→ **HOW TO COMPLETE THIS TASK**
Across the material below, how many lines contain the word "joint"? Give only the number.

→ **DATA BELOW**
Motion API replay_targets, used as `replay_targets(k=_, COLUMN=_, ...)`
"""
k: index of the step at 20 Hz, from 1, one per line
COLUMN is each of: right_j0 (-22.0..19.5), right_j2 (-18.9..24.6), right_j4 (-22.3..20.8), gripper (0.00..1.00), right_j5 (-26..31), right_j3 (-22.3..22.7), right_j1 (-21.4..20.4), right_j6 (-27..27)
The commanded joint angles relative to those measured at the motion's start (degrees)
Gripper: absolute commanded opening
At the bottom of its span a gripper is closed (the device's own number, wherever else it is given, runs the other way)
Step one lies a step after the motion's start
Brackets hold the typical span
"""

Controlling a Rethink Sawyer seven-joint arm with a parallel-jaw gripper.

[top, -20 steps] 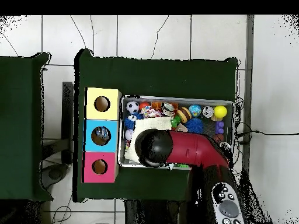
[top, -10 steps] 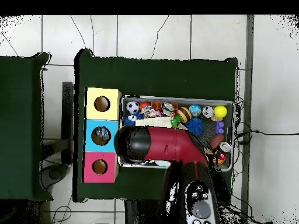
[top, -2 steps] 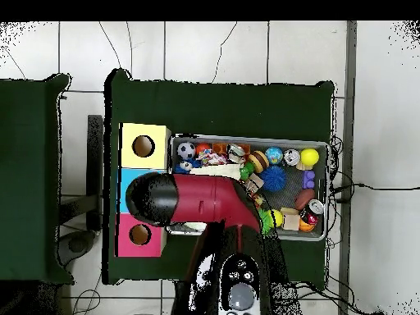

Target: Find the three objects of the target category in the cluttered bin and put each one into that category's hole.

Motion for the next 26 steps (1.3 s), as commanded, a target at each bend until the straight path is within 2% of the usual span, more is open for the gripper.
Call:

→ **WRITTEN RESPONSE**
2